Toba Alabi. tobalabi@yahoo.com

 

 

Wike

1. Introduction
This paper examines how retired senior military officers are protected and privileged within Nigeria’s civil–military landscape, and how such protections can degenerate into the abuse of active military personnel when institutional boundaries are blurred. Using the recent confrontation between the Minister of the Federal Capital Territory (FCT), Nyesom Wike, and a retired Chief of Naval Staff, Vice Admiral Awwal Zubairu Gambo, over a disputed land in Abuja, the paper explores the misuse of military subordinates for private ends and the erosion of professional ethics. By comparing Nigeria’s practices with those of the United States and the United Kingdom, it argues that the Abuja incident exposes a dangerous culture where retired elites deploy serving military personnel for non-state duties, thereby undermining professionalism, accountability, and the rule of law.
In all democracies, the military institution is designed to serve the state, not individuals. However, in Nigeria’s post-military political order, retired senior officers often retain residual influence over serving personnel, sometimes converting that influence into private power. The confrontation between Minister Nyesom Wike and naval personnel allegedly acting on the instruction of a retired Chief of Naval Staff epitomizes this abuse.
The episode brings into question not only the protection of retired officers but also the misuse of active-duty personnel in private disputes. It reveals a wider malaise, how Nigeria’s fragile civil–military balance allows informal authority to overshadow legal boundaries, and how civilian officials may, in turn, respond with verbal or procedural excesses that expose institutional weaknesses.
2. Conceptual and Institutional Context

2.1 Protection and Abuse Defined
Protection of retired military officers encompasses legitimate measures such as personal security, institutional honour, and welfare benefits. Abuse, by contrast, occurs when this protection extends into unauthorized use of active-duty soldiers, coercive influence over public institutions, or manipulation of security assets for private gain.
In a professional military system, as articulated by Huntington (1957) and Janowitz (1960), the chain of command ends at retirement. Retired officers may advise or be consulted but are not entitled to issue operational orders or deploy personnel. Any deviation from this principle amounts to an abuse of command and institutional trust.
2.2 Comparative Civil-Military Boundaries
In the United States and United Kingdom, the use of active-duty personnel for private or political purposes is categorically prohibited. The U.S. Posse Comitatus Act (1878) and the British Armed Forces Act regulate all deployments of military assets. Retired officers cannot lawfully direct serving personnel; any attempt to do so constitutes misconduct and can trigger court-martial proceedings against the active-duty soldiers who obey.
In Nigeria, however, the absence of clear legislation governing retired officers’ privileges has created ambiguity. While the constitution affirms civilian supremacy, the legacy of military rule has left a residue of informal hierarchies. It is within this gray zone that abuses thrive, where loyalty to retired superiors occasionally supersedes loyalty to lawful civilian authority.

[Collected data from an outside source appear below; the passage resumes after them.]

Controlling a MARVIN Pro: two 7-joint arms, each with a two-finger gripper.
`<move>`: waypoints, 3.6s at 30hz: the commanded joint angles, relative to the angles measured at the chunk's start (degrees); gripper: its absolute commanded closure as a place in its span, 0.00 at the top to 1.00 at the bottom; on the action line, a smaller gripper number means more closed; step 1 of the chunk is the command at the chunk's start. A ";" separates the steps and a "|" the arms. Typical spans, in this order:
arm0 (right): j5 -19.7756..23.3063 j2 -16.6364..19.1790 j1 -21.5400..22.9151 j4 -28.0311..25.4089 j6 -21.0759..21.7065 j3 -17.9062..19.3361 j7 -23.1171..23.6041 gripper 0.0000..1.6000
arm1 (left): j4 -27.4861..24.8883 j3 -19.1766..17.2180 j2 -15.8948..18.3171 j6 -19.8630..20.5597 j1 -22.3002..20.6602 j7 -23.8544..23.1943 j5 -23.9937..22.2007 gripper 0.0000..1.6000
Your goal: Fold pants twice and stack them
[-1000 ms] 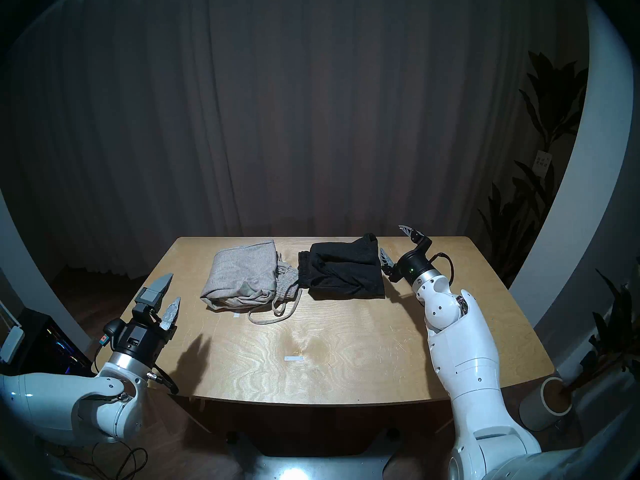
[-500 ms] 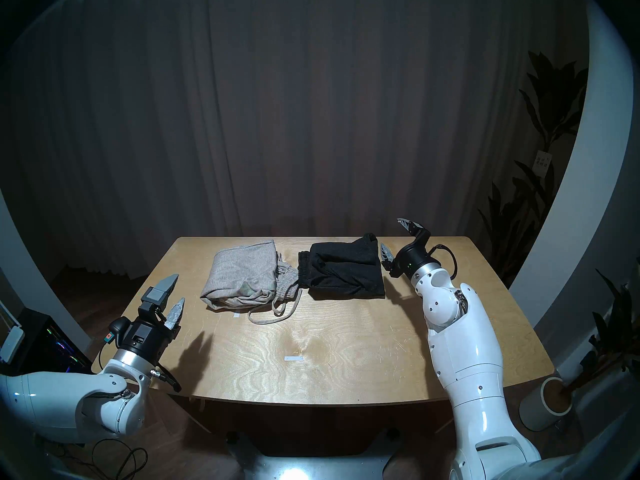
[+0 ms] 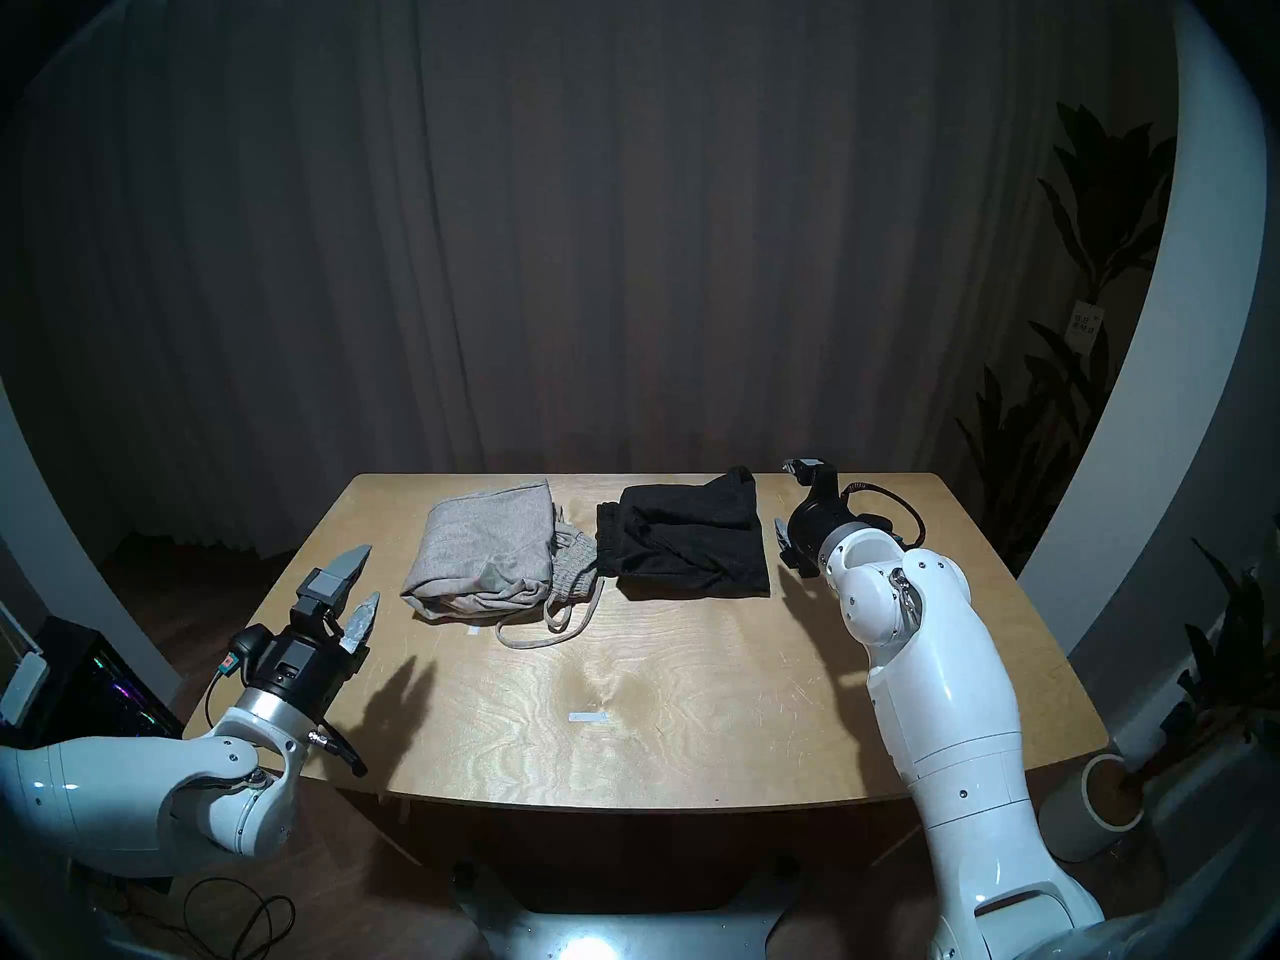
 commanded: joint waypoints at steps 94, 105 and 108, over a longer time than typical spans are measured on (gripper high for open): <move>-10.22 -12.32 21.04 26.79 -16.57 -10.20 7.27 0.00 | 3.07 -1.21 -4.64 1.21 -5.82 13.95 10.93 1.00; -11.21 -15.80 26.23 31.31 -16.61 -13.03 7.73 0.00 | 3.43 -1.48 -3.68 1.13 -5.04 12.94 9.75 1.00; -11.46 -16.70 27.28 32.33 -16.72 -13.73 7.91 0.00 | 3.32 -1.44 -3.23 0.90 -4.73 12.75 9.42 1.00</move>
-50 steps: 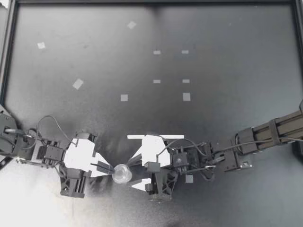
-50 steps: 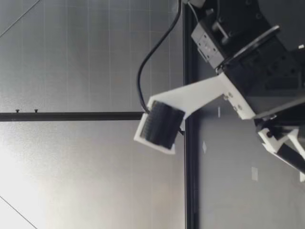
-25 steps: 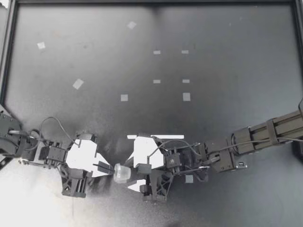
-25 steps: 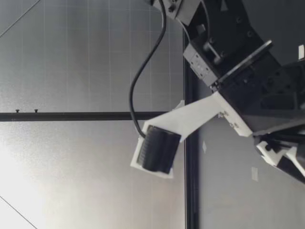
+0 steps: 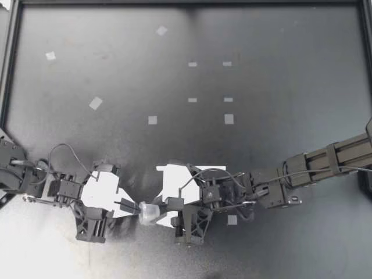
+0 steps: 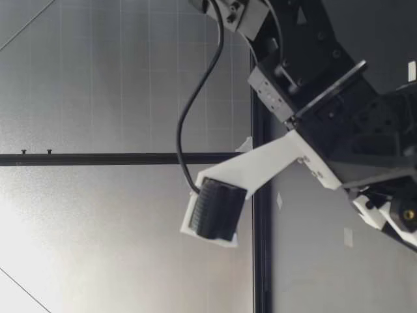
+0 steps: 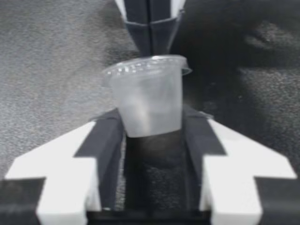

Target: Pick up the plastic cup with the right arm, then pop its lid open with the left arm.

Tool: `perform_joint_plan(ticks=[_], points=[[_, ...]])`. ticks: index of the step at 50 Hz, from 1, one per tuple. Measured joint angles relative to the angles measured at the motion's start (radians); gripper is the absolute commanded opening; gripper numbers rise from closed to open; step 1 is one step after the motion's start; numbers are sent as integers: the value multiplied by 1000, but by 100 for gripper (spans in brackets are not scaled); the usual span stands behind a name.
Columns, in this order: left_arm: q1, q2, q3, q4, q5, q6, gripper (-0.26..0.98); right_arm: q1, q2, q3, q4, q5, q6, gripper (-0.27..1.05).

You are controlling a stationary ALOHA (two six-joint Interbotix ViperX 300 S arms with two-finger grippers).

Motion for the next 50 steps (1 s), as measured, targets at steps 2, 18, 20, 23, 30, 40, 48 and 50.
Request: perform_joint_plan(ticks=[2,18,20,23,30,40,48,50], points=[[0,2,0,0,0,0,-7,0,0,-2,0,0,-3,39],[0,-8,2,2,2,-3,-7,0,0,-28,-2,48,-48,31],[0,-25,3,0,2,-5,-7,0,0,-26,-3,48,-48,30],[0,-74,14,-2,2,-9,-7,0,-11,-18,-3,43,-48,28],[0,-250,54,-3,-28,-25,-6,0,-67,54,-3,-21,-48,28],[2,-523,173,-44,-250,-115,13,-2,-193,236,-5,-376,-49,28],[2,-661,287,-57,-497,-327,56,-23,-249,351,-3,-742,-49,28],[2,-664,302,-69,-537,-393,68,-28,-247,368,-5,-822,-54,28]])
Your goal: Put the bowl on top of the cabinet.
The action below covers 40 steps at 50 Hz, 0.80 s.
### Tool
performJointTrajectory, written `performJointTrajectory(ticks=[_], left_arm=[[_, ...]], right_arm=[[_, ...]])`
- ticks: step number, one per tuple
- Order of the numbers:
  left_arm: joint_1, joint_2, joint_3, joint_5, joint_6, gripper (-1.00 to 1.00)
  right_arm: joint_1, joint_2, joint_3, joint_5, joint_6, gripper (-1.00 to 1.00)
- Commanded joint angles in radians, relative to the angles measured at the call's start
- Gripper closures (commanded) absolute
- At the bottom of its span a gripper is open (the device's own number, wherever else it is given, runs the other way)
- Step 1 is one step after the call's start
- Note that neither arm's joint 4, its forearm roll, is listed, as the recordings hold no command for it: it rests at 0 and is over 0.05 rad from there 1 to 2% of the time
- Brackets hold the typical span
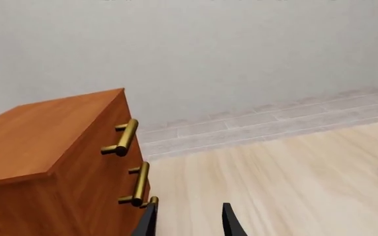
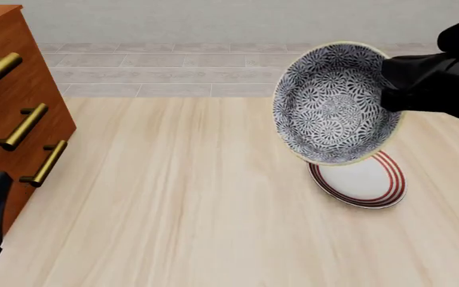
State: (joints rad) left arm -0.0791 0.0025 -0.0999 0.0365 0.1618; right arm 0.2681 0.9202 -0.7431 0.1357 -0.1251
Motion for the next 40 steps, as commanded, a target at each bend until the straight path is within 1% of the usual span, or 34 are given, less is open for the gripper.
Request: performJointTrajectory(ticks=[1, 7, 14, 15, 17, 24, 29, 35, 37, 40], left_arm=[[0.001, 0.0, -0.01, 0.007, 0.004, -1.0], [0.0, 0.0, -0.024, 0.017, -0.005, -1.0], [-0.001, 0.001, -0.026, 0.023, 0.022, -1.0], [-0.001, 0.001, -0.027, 0.023, 0.022, -1.0], [0.0, 0.0, -0.032, 0.027, 0.016, -1.0], [0.0, 0.001, -0.02, 0.015, 0.014, -1.0], [-0.001, 0.008, -0.022, 0.021, 0.003, -1.0], [-0.031, 0.014, -0.032, 0.026, 0.0, -1.0], [-0.062, 0.032, -0.038, 0.022, -0.019, -1.0], [-0.077, 0.046, -0.044, 0.017, -0.021, -1.0]], right_arm=[[0.078, 0.007, -0.016, -0.029, 0.037, 1.0], [0.089, 0.0, 0.0, -0.051, 0.059, 1.0], [0.101, -0.032, 0.018, -0.073, 0.097, 1.0], [0.1, -0.023, 0.013, -0.074, 0.083, 1.0], [0.107, -0.032, 0.012, -0.071, 0.091, 1.0], [0.109, -0.018, 0.033, -0.098, 0.076, 1.0], [0.118, -0.019, 0.027, -0.095, 0.074, 1.0], [0.124, -0.027, 0.023, -0.091, 0.069, 1.0], [0.129, -0.028, 0.023, -0.09, 0.067, 1.0], [0.135, -0.025, 0.026, -0.093, 0.065, 1.0]])
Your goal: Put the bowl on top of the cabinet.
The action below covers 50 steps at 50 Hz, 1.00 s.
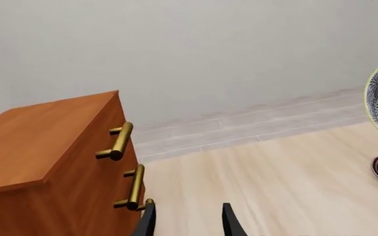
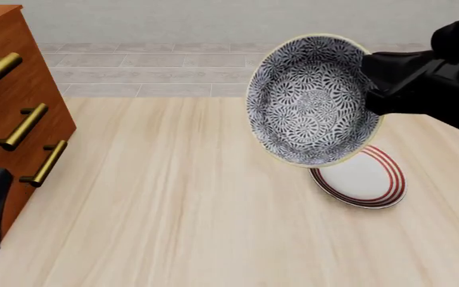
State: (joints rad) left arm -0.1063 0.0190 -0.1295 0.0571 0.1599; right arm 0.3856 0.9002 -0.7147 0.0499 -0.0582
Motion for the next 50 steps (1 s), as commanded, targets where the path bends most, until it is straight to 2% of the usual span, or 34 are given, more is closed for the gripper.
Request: performJointTrajectory(ticks=[1, 7, 9, 28, 31, 39, 43, 50], left_arm=[[-0.061, 0.036, -0.018, -0.007, -0.019, -1.0], [-0.175, 0.101, -0.058, -0.033, -0.034, -1.0], [-0.192, 0.106, -0.069, -0.036, -0.015, -1.0], [-0.348, 0.376, -0.145, -0.207, -0.038, -1.0], [-0.357, 0.391, -0.148, -0.229, -0.012, -1.0], [-0.43, 0.536, -0.19, -0.32, -0.042, -1.0], [-0.479, 0.587, -0.209, -0.336, -0.062, -1.0], [-0.515, 0.614, -0.236, -0.343, -0.044, -1.0]], right_arm=[[0.021, -0.004, -0.002, -0.009, -0.002, 1.0], [0.028, 0.008, 0.002, -0.018, -0.006, 1.0], [0.025, 0.004, -0.001, -0.014, -0.007, 1.0], [0.028, -0.007, 0.003, -0.015, -0.015, 1.0], [0.013, -0.003, 0.005, -0.027, -0.031, 1.0], [0.02, -0.001, 0.013, -0.033, -0.038, 1.0], [0.02, -0.002, 0.013, -0.033, -0.038, 1.0], [0.019, 0.011, 0.014, -0.042, -0.037, 1.0]])
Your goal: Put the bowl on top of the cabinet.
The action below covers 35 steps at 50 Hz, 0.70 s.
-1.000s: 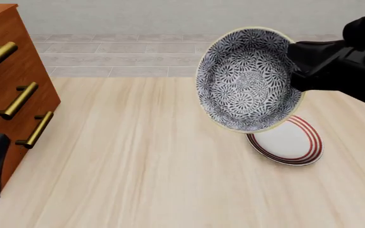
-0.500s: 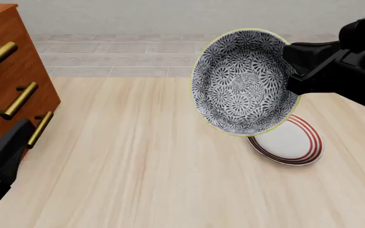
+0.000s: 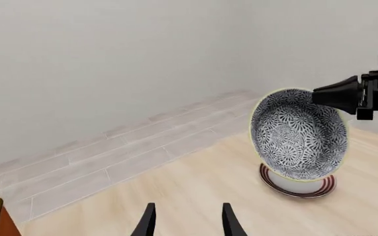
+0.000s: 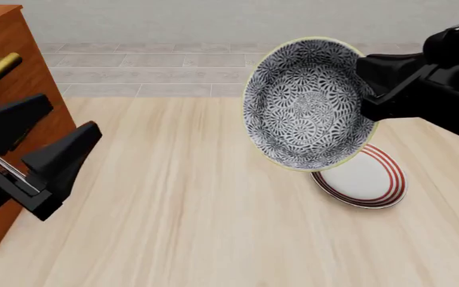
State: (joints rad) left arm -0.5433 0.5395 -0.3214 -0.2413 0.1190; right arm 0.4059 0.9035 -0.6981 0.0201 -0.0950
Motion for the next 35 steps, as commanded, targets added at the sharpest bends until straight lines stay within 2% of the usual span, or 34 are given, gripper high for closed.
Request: performJointTrajectory(ticks=[1, 26, 35], left_arm=[[-0.085, 0.103, -0.051, -0.047, -0.004, -1.0], [-0.148, 0.272, -0.192, -0.092, -0.014, -1.0], [-0.174, 0.38, -0.244, -0.115, -0.09, -1.0]], right_arm=[[-0.002, 0.01, -0.004, -0.013, 0.0, 1.0], [0.046, 0.002, 0.009, -0.002, 0.002, 1.0], [0.063, -0.003, 0.015, 0.001, 0.002, 1.0]])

3. The Case: Wike vs. Gambo -Land Dispute in the FCT

3.1 Facts and Sequence

In November 2025, FCT Minister Nyesom Wike visited Plot 1946, Gaduwa District, Abuja, after reports of irregular land development. The site was allegedly linked to retired Chief of Naval Staff, Vice Admiral Awwal Zubairu Gambo. Upon arrival, Wike’s team encountered armed naval personnel who refused access, stating they were acting on orders from the retired admiral.
A heated confrontation ensued. Video footage captured Wike berating the officer in charge-calling him a “very big fool” and demanding to know who authorized his presence. The officer maintained he was obeying instructions “from above.” The exchange reflected more than a land dispute; it revealed an abuse of military personnel-servicemen performing private guard duties under the implicit authority of a retired superior.
3.2 Institutional Reactions
While the Minister of State for Defence later clarified that no sanctions would be imposed pending investigation, the broader issue remained: why were naval personnel deployed for a private, non-operational purpose? The Navy’s silence, coupled with Wike’s public outrage, points to systemic confusion about the limits of military involvement in civil affairs.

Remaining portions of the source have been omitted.